What the task requires: Word for word, repeat the records, leaving every picture behind.

Source material:
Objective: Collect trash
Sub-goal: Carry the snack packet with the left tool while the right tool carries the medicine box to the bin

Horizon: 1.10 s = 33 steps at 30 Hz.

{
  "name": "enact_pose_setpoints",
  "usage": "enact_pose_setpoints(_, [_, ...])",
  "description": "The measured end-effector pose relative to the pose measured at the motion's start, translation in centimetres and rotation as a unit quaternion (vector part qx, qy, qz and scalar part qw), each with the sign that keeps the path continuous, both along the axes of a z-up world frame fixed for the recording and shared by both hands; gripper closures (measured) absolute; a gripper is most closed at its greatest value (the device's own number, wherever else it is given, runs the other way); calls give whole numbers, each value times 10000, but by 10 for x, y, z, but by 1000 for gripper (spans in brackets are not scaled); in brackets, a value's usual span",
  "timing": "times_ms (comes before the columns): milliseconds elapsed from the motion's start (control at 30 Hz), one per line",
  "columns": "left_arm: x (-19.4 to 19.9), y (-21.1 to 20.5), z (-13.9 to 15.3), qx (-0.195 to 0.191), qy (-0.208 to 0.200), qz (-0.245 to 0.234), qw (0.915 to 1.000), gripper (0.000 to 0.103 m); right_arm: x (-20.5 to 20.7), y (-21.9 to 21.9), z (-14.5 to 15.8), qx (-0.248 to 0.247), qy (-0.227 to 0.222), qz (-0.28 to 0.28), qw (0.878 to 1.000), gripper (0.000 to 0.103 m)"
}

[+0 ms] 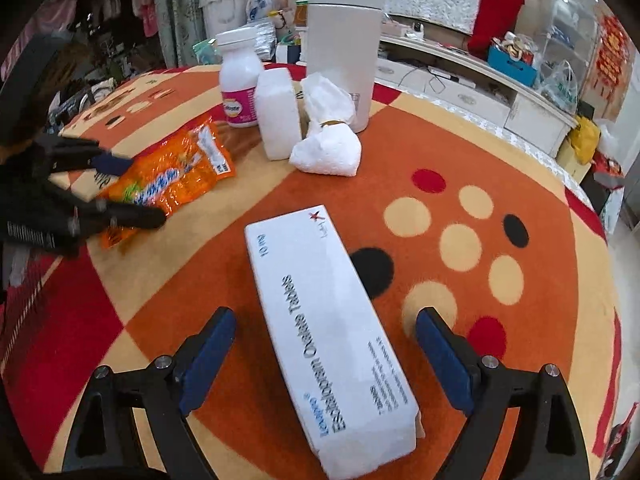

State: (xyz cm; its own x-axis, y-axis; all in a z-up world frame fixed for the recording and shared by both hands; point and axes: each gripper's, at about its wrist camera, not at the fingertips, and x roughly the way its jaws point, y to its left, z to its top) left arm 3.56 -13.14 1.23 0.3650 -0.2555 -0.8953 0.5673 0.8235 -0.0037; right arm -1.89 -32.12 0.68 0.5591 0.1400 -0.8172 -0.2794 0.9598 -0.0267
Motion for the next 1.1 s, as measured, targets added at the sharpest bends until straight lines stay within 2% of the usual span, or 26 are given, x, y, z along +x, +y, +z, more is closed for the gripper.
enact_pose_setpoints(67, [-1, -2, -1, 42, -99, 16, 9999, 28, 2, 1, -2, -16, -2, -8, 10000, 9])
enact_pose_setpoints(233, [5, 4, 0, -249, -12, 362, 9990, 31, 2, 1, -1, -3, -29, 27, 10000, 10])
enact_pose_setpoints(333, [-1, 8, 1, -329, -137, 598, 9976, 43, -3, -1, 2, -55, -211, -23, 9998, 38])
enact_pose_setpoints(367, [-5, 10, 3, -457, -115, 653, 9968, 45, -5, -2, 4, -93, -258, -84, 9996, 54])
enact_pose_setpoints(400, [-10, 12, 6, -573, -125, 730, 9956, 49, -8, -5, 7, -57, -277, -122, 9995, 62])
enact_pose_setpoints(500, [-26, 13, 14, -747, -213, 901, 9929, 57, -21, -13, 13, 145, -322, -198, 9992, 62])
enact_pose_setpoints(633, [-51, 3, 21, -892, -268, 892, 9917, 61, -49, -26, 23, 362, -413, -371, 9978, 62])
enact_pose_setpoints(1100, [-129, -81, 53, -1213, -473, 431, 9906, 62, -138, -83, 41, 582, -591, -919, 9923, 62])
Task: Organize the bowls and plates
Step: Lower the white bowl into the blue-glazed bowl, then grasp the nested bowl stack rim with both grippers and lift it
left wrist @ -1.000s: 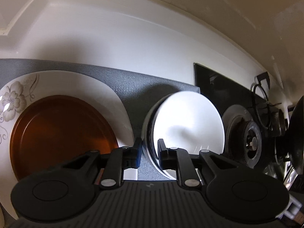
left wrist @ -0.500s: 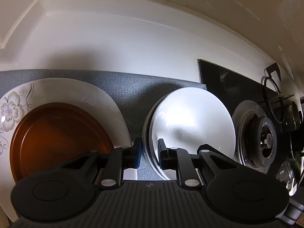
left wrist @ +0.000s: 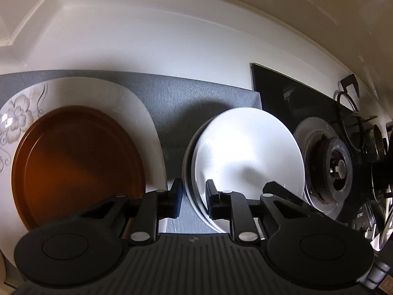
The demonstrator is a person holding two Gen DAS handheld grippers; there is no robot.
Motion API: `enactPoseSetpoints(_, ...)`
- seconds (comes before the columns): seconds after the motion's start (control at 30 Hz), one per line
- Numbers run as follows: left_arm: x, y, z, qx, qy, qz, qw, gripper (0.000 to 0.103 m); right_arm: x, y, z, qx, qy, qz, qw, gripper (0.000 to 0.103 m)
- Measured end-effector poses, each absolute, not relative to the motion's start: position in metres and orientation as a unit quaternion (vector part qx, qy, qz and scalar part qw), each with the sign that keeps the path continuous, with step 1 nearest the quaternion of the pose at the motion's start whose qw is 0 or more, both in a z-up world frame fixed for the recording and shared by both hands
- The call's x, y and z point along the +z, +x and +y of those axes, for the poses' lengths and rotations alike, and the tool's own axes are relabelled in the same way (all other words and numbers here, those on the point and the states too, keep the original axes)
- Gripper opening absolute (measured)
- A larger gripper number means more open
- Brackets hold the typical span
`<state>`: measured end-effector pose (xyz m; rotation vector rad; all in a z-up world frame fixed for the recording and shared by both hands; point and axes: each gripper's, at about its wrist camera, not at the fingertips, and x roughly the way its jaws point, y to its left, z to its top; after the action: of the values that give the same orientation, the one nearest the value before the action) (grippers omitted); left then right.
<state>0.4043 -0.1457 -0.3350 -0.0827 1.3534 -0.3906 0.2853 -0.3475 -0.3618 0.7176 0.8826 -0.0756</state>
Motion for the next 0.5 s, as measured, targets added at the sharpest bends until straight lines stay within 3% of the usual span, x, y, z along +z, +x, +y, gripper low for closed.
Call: enactPoseSetpoints(0.5,-0.295,0.379,-0.097,-0.181,-0.075,0.601,0.775,0.023,-0.315,0.277,-0.315,-0.017,0.308,0.401,0.863,0.034)
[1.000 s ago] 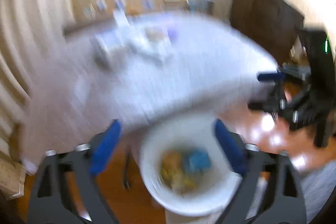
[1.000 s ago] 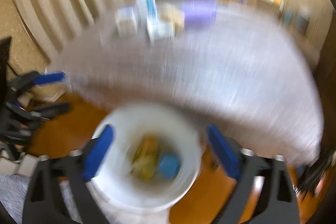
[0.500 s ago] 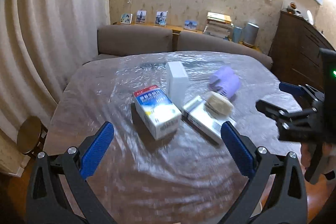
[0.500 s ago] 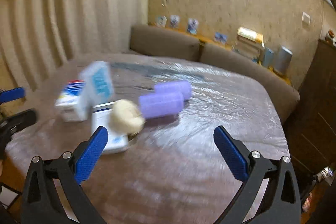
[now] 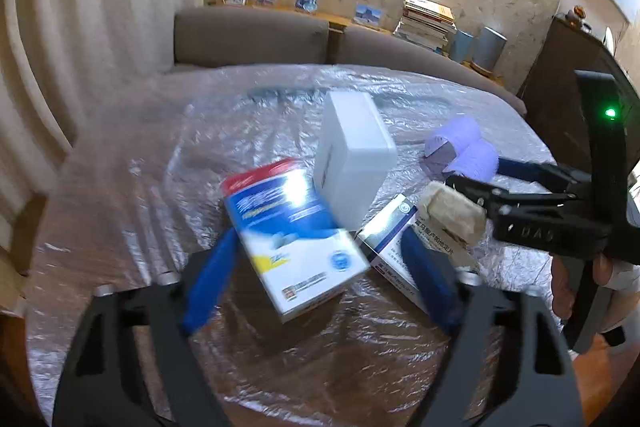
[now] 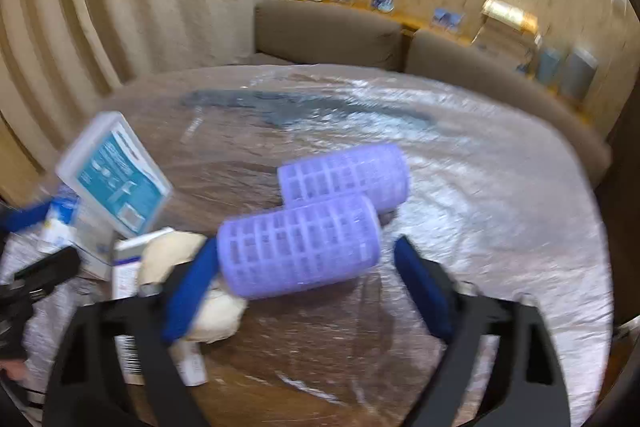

Your solution:
Objective: Collect trash
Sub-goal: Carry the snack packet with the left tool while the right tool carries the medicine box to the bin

Horizon: 1.10 s = 33 steps at 30 Hz.

{
  "name": "enact_pose_setpoints",
  "usage": "enact_pose_setpoints(_, [_, ...])",
  "description": "The measured end-effector pose relative to the pose measured at the motion's start, translation in centimetres and rotation as a unit quaternion (vector part qx, qy, qz and scalar part qw), each with the sign that keeps the path continuous, both along the axes of a z-up world frame fixed for the recording and shared by both hands; gripper closures (measured) absolute; a gripper is most closed at its greatest value (the device's own number, wherever else it is given, runs the other way); calls give whole numbers, each value times 10000, but by 10 for x, y, z, but by 1000 for gripper (spans in brackets are not scaled); in brackets, a value's usual span",
  "timing": "times_ms (comes before the columns): milliseconds elapsed from the motion's start (control at 30 Hz), one per line",
  "columns": "left_arm: x (-19.4 to 19.9), y (-21.1 to 20.5), z (-13.9 to 15.3), qx (-0.195 to 0.191), qy (-0.208 to 0.200), qz (-0.245 to 0.234), qw (0.915 to 1.000), gripper (0.000 to 0.103 m); right_arm: x (-20.5 to 20.7), y (-21.9 to 21.9), z (-14.5 to 15.8), qx (-0.248 to 0.247), qy (-0.227 to 0.222), qz (-0.28 to 0.28), qw (0.878 to 1.000), gripper (0.000 to 0.103 m)"
}

[+0 ms] 

State: (xyz cm; its own x-axis, y-axis; all in a z-up world frame fixed for the recording and shared by both hands; point and axes: each gripper's, at about its wrist camera, not at the fingertips, and x roughly the way its jaws point, y to its left, z to its top) left arm 3.56 -13.14 1.23 0.3650 -0.2555 -0.8953 0.5673 0.8235 -0.0037; right arm -1.89 -32.12 0.68 0.5591 0.1400 -0.8172 -0.2794 0.9598 -0.0267
Motion for the next 1.1 s, as measured, targets added at the sharpest bends until straight lines stay within 2% of the usual span, or 26 are given, x, y, z along +x, +y, +z, more is closed for the gripper.
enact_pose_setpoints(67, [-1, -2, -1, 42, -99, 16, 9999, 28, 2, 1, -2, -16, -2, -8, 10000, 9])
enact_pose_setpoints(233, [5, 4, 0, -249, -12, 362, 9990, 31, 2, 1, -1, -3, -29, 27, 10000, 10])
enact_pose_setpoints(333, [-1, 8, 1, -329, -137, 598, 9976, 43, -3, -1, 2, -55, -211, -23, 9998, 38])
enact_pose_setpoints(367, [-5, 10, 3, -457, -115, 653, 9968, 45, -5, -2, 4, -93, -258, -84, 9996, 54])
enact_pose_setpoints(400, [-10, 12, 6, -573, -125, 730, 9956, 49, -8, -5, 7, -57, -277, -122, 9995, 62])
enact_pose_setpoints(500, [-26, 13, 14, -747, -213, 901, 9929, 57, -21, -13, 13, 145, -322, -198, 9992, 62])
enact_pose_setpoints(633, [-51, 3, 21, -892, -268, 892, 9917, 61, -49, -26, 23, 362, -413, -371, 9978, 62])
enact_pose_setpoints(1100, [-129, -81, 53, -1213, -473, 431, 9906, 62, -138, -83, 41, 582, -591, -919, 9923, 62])
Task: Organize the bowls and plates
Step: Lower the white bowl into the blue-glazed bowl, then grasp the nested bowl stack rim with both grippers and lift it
left wrist @ -1.000s: 
left wrist @ -0.500s: 
left wrist @ +0.000s: 
The demonstrator is a person holding two Gen DAS handheld grippers; there is no robot.
Motion API: `enactPoseSetpoints(_, ...)`
- seconds (comes before the columns): seconds after the motion's start (control at 30 Hz), one per line
- Numbers run as follows: left_arm: x, y, z, qx, qy, qz, qw, gripper (0.000 to 0.103 m); right_arm: x, y, z, qx, qy, qz, qw, gripper (0.000 to 0.103 m)
- Measured end-effector poses, each absolute, not relative to the motion's start: position in metres and orientation as a unit quaternion (vector part qx, qy, qz and scalar part qw), each with the sign that keeps the path continuous, with step 1 nearest the quaternion of the pose at the motion's start whose qw is 0 or more, both in a z-up world frame fixed for the recording and shared by both hands
- The call's x, y and z point along the +z, +x and +y of those axes, for the poses' lengths and rotations alike, and the tool's own axes are relabelled in the same way (all other words and numbers here, those on the point and the states too, keep the original axes)
- Gripper opening absolute (measured)
- A larger gripper number means more open
- Brackets hold the typical span
`<state>`: measured end-effector pose (xyz m; rotation vector rad; all in a z-up world frame fixed for the recording and shared by both hands; point and axes: each gripper's, at about its wrist camera, not at the fingertips, and x roughly the way its jaws point, y to its left, z to its top; after the action: of the values that give the same orientation, the one nearest the value before the action) (grippers omitted); left then right.
<state>0.4043 -0.1457 -0.3350 -0.0827 1.3534 -0.3906 0.2853 -0.3475 -0.3618 0.7176 0.8826 -0.0756</state>
Motion for the next 0.5 s, as measured, targets added at the sharpest bends until straight lines stay within 3% of the usual span, x, y, z along +z, +x, +y, gripper low for closed.
Call: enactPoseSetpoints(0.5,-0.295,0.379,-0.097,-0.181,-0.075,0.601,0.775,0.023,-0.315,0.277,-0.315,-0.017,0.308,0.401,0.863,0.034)
[1.000 s ago] 
[1.000 s ago] 
[0.500 s ago] 
[0.500 s ago] 
[now] 
[now] 

This concludes the output.